* TASK BRIEF *
Write out every entry exactly; the pictures do not belong in the copy.
↓
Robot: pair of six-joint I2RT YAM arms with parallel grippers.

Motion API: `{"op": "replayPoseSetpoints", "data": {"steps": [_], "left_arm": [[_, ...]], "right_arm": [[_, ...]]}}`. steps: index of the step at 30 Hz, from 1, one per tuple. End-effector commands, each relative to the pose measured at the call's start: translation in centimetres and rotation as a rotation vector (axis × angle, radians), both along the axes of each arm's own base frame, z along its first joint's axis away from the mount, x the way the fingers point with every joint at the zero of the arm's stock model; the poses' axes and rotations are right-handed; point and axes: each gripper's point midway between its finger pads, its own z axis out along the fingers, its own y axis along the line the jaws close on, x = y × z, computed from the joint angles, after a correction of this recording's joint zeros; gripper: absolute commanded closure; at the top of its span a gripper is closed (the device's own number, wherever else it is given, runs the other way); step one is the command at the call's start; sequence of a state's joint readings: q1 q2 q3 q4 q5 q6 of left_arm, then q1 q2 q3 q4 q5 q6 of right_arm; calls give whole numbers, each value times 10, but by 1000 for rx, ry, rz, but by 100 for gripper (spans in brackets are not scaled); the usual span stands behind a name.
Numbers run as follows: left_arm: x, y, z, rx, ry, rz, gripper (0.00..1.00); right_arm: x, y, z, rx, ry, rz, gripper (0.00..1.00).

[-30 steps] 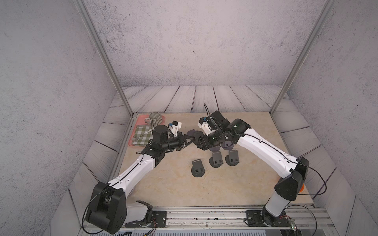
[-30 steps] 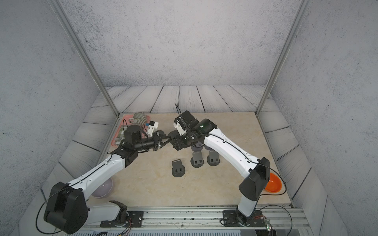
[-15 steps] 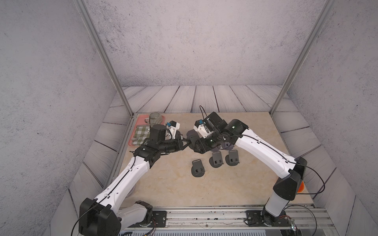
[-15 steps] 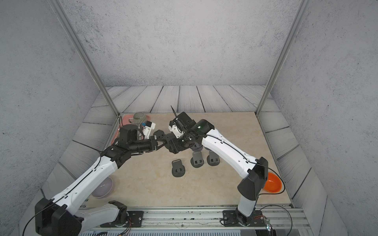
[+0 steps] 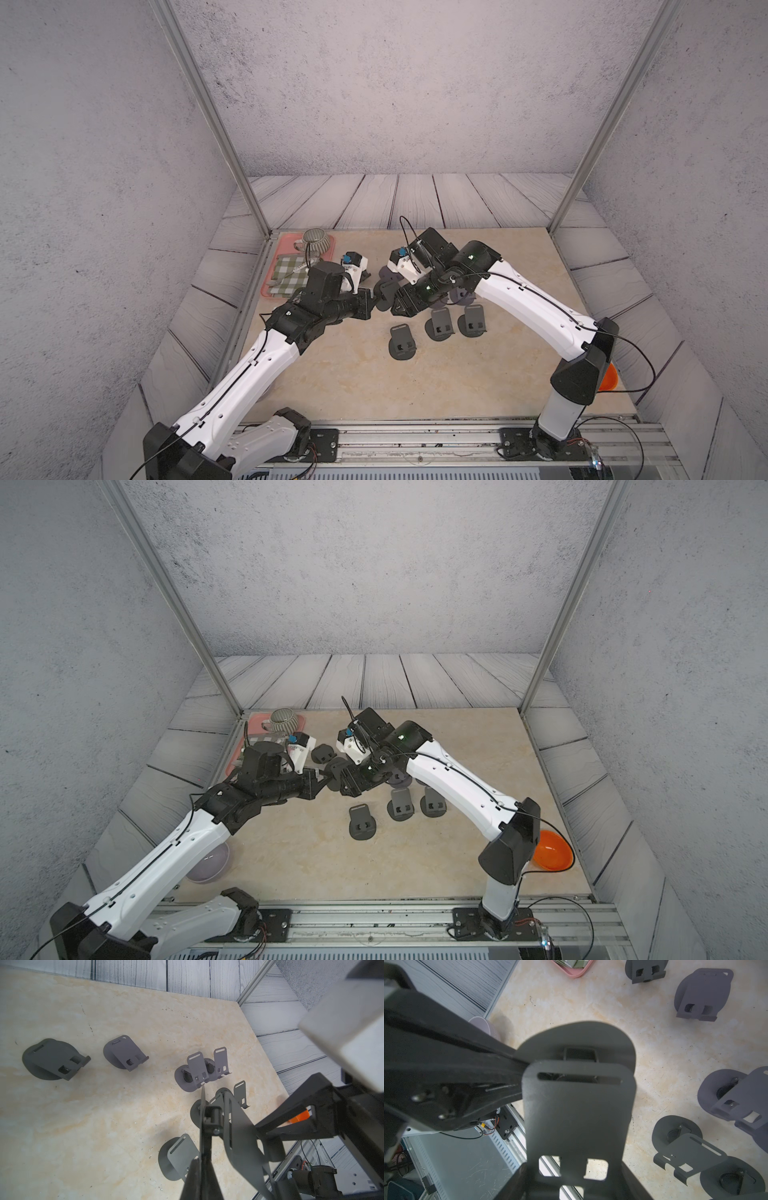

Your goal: Open the phone stand

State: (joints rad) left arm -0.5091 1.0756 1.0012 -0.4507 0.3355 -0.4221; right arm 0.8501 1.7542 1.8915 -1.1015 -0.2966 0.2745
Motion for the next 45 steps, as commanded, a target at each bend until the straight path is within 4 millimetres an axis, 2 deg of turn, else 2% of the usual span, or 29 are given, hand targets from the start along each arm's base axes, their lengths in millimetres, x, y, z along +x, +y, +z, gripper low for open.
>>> {"op": "replayPoseSetpoints", "data": {"steps": [1, 2, 4, 5, 12, 19, 28, 31, 41, 45], "left_arm": [[-9, 42, -53, 232, 123, 106, 100], [-9, 40, -51, 222, 119, 104, 100], [-8, 37, -45, 198, 103, 96, 100], [-8, 36, -42, 187, 95, 94, 100], [-13, 27, -28, 126, 59, 49, 100], [-25, 19, -22, 69, 56, -9, 100], [-31, 22, -16, 68, 53, -13, 100], [-32, 24, -14, 70, 49, -10, 100], [-37, 27, -9, 69, 38, -4, 100], [-38, 28, -8, 70, 35, -2, 100]], "right_arm": [[8, -5, 20, 36, -44, -34, 39], [8, -3, 20, 42, -41, -33, 34], [6, 0, 21, 58, -34, -24, 8], [6, 0, 22, 63, -35, -23, 1], [11, 8, 25, 83, -50, -6, 1], [15, 32, 11, 120, 27, 14, 1], [18, 56, -6, 131, 97, 34, 1], [18, 59, -11, 130, 109, 33, 5], [16, 68, -14, 167, 144, 29, 27], [16, 69, -14, 173, 147, 24, 32]]}}
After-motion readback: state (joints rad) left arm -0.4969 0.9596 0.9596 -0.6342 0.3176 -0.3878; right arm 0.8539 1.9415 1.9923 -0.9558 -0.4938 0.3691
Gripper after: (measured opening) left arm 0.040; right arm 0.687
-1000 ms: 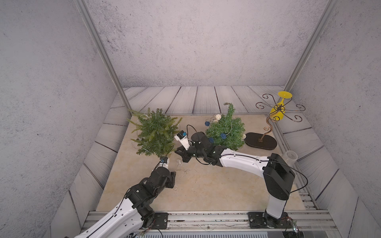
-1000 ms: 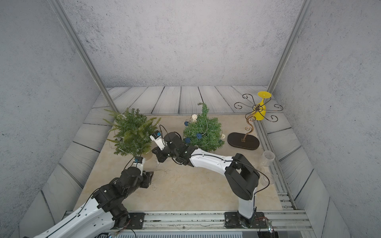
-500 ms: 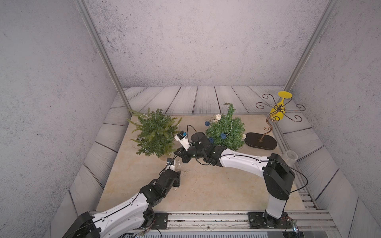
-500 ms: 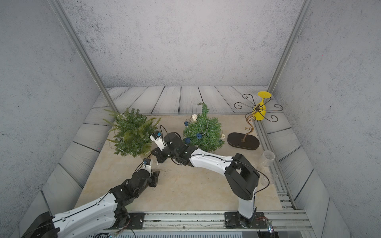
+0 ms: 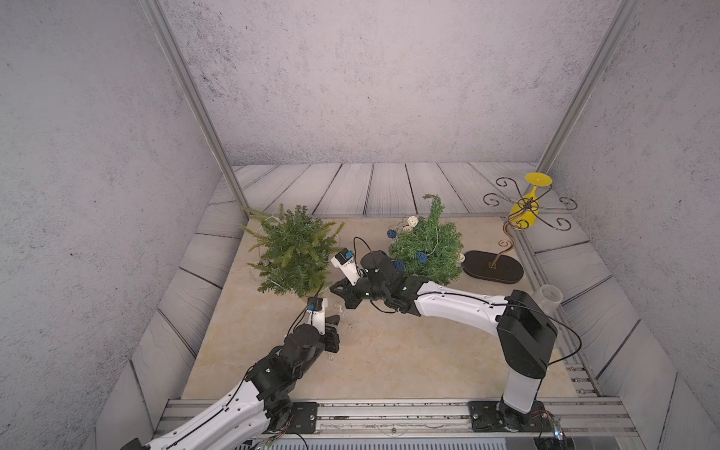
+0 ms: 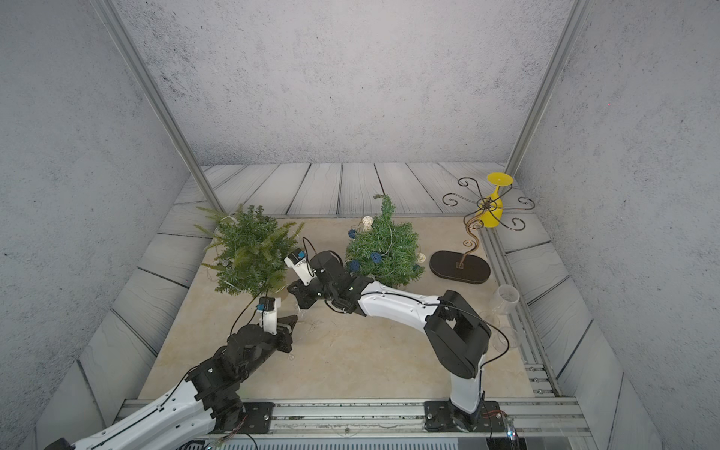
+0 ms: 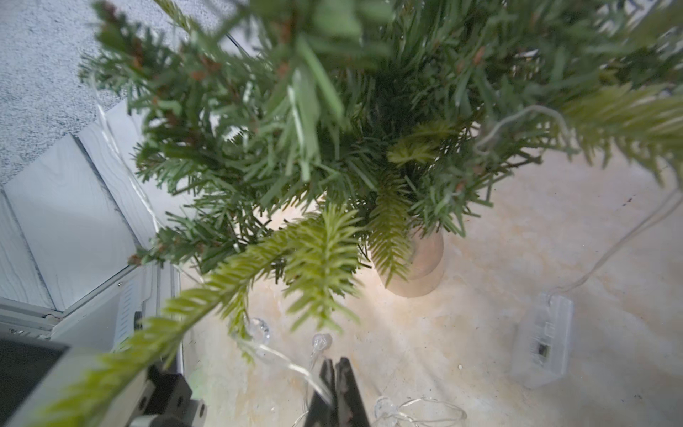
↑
* RESPONSE TO THE EXERCISE *
Robot: pair of six-joint I2RT YAM arms with parallel grippers.

Motion API: `{"op": "replayPoseSetpoints", "data": {"steps": [_], "left_arm": [[_, ...]], "right_arm": [[_, ...]]}}`. steps: index of the step at 30 Hz, from 1, one per tuple. End-effector commands, each relative to the pose measured at the call's start: translation in centimetres and rotation as a rotation vector (axis × angle, radians), both along the axes of each arm's own base frame, z along its first joint's axis away from the mount, x the way the fingers point with every joint at the zero of the arm's stock model; the poses' axes and rotations are right-handed; point and axes: each gripper's point midway between its finger pads, its own z axis out along the fingers, its own y axis along the line the jaws close on, x = y × z, computed from the joint angles, after a correction of this recording's joint zeros; gripper: absolute commanded closure; at the top of its span a gripper is closed (the device's own number, wherever else it is given, runs the other way); step one is the command at the call's start; sequence of a state's joint readings: q1 q2 q3 q4 q5 q6 of left_arm, then q1 q2 q3 q4 q5 q6 of right_arm; calls give whole numbers, each value times 10, but by 1000 for rx, ry, rz, but by 100 for gripper (spans in brackets are not scaled); the usual span stands behind a name.
Numbers run as follows: left_arm: x, y, z, rx, ry, rz, gripper (0.00..1.00); right_arm: x, y, z, rx, ry, rz, gripper (0.00..1.00).

[-30 steps] 
[-30 steps] 
[-15 steps] 
[-15 steps] 
[+0 steps] 

Your goal: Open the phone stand

State: (joints rad) left arm -0.5091 1.0756 1.0012 -0.4507 0.3355 -0.4221; right arm 0.8501 1.7542 1.8915 -1.1015 -0.2966 0.2745
Motion for the next 45 steps, as commanded, a target at each bend until the straight path is within 4 millimetres an axis, 2 deg of turn, else 2% of the usual span, or 29 are given, hand targets from the start along each arm's base axes, their lengths in millimetres, x, y, z along +x, +y, +z, gripper low for open.
>>> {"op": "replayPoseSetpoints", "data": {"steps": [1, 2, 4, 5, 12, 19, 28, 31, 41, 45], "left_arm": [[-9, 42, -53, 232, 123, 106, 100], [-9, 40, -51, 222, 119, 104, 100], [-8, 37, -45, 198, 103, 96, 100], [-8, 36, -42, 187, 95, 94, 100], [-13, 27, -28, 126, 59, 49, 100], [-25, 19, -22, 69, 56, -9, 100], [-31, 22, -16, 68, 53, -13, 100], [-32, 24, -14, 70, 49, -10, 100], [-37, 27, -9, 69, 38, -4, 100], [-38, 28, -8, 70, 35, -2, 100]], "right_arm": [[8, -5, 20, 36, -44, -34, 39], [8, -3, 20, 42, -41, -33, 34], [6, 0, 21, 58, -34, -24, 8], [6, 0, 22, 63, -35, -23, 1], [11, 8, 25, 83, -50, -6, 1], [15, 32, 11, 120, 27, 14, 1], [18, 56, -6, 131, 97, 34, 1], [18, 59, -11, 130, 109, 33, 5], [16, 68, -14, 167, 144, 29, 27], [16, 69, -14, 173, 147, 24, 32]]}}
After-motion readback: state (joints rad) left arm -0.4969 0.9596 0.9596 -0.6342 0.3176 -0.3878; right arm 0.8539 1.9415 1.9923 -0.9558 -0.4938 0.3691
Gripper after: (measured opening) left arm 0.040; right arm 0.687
-1000 ms: 
-1000 ms: 
-500 ms: 
-500 ms: 
+0 ms: 
+0 ms: 
+0 ms: 

That concludes the answer to the exercise.